[[ RECORDS FOR PROCESSING, beginning ]]

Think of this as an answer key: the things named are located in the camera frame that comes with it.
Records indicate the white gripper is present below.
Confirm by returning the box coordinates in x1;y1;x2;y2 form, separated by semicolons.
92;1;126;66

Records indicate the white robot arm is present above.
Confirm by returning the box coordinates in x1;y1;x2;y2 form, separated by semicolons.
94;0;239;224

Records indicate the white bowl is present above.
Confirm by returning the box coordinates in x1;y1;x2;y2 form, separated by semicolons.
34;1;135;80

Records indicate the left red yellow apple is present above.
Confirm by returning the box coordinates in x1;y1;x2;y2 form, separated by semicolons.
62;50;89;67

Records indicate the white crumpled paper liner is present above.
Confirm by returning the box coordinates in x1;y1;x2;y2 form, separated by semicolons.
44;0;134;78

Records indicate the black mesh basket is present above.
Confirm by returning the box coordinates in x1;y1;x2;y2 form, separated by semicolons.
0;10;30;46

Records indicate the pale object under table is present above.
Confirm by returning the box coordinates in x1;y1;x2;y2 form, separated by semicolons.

[[ RECORDS FOR PROCESSING, end ]]

EXERCISE
Within the records, filter for lines that contain the word "above" and show each one.

RESPONSE BOX
Records indicate the white robot arm is present above.
Records indicate the white bowl is present above.
Records indicate the left red yellow apple is present above.
Records indicate the white crumpled paper liner is present above.
Records indicate the black mesh basket is present above.
Records indicate the pale object under table is present above.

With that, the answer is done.